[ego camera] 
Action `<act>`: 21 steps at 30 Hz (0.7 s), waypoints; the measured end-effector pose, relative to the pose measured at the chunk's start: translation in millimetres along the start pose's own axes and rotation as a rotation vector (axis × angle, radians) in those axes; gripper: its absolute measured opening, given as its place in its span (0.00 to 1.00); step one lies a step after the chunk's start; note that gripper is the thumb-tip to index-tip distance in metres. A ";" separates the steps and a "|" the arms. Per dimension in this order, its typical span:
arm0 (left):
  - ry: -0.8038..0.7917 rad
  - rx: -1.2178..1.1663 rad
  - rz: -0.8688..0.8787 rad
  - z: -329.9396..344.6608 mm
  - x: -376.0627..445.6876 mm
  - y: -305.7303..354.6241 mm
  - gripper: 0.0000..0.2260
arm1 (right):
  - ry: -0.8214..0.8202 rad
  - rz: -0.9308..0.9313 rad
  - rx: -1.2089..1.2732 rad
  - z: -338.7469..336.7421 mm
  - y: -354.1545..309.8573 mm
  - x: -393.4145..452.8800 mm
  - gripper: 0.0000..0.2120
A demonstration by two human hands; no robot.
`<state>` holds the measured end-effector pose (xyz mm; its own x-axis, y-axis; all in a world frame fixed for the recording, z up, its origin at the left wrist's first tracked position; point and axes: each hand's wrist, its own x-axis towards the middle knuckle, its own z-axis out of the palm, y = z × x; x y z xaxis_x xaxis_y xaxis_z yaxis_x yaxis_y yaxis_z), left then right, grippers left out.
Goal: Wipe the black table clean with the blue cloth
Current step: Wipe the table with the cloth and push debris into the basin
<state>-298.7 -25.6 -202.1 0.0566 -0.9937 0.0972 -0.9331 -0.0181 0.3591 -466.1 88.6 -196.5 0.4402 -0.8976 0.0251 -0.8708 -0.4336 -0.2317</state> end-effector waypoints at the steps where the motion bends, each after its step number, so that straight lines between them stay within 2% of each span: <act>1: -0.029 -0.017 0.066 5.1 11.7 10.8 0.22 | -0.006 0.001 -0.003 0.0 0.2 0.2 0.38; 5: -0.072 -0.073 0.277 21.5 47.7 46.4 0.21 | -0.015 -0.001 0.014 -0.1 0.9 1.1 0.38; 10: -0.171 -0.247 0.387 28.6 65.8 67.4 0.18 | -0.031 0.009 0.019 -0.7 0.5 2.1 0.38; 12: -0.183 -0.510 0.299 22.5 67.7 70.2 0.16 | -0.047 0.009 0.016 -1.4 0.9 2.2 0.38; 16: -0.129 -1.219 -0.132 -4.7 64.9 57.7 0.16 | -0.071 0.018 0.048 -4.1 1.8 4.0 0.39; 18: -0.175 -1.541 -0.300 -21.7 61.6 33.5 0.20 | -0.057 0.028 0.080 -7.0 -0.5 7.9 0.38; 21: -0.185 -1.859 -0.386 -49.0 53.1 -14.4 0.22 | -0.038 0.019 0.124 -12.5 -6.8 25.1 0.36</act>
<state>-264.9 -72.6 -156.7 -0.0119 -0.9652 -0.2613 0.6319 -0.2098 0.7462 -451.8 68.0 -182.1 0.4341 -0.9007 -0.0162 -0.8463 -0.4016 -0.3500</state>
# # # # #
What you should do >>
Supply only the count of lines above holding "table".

Answer to this exercise >>
2